▶ PROBLEM REQUIREMENTS
Report, as a bare number, how many lines of the entries below contain "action".
[STUDY MATERIAL Boundary: Start]
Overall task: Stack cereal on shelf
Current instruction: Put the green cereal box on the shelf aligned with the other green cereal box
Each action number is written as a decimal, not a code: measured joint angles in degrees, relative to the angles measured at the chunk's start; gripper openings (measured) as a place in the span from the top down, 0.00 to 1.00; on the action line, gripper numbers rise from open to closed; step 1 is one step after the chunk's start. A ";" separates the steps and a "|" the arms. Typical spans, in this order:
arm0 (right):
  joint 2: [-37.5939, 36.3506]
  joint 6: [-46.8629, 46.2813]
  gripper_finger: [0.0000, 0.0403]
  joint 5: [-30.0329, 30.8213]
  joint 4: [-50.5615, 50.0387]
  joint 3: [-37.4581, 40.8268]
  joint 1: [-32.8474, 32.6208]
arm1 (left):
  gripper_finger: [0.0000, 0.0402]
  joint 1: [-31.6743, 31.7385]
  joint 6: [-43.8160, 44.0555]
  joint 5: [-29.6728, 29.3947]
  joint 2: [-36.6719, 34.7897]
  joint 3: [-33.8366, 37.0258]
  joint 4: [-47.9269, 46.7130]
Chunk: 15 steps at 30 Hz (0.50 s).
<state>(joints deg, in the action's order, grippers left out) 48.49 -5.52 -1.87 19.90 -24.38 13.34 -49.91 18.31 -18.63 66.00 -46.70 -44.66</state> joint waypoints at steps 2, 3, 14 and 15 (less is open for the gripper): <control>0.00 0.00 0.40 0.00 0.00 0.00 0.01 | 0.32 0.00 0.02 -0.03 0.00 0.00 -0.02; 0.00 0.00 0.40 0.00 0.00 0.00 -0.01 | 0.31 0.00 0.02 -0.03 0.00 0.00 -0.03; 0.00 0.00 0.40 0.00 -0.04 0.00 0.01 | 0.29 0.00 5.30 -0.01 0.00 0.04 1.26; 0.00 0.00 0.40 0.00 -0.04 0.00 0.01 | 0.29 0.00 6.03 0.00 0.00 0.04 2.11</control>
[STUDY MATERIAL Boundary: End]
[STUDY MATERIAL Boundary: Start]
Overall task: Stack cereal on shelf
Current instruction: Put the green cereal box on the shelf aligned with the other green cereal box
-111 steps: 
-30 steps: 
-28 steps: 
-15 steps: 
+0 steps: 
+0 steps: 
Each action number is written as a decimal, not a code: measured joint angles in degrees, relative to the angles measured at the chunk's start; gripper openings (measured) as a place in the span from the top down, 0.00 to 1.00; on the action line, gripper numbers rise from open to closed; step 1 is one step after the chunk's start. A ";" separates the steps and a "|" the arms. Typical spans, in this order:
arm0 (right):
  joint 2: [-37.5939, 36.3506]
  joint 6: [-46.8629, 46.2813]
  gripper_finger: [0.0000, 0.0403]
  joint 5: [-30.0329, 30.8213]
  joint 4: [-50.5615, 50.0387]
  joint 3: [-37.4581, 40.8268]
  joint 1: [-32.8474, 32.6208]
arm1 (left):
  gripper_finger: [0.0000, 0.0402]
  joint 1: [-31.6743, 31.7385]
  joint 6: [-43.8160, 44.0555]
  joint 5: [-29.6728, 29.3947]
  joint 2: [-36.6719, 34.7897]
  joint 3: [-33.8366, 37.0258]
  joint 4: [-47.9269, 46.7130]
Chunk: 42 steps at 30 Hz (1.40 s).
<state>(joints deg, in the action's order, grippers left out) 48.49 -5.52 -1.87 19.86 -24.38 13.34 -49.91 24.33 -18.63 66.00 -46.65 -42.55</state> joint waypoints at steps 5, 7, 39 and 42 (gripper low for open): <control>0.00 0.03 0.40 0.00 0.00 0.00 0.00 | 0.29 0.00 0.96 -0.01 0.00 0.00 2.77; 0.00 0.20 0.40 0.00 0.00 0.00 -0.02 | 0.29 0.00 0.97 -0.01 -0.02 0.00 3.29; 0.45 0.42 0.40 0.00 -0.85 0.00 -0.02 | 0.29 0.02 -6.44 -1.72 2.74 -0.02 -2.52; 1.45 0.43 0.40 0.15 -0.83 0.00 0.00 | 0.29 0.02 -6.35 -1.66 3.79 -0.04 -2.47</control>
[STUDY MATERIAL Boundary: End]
▶ SOLUTION FOR THIS TASK
4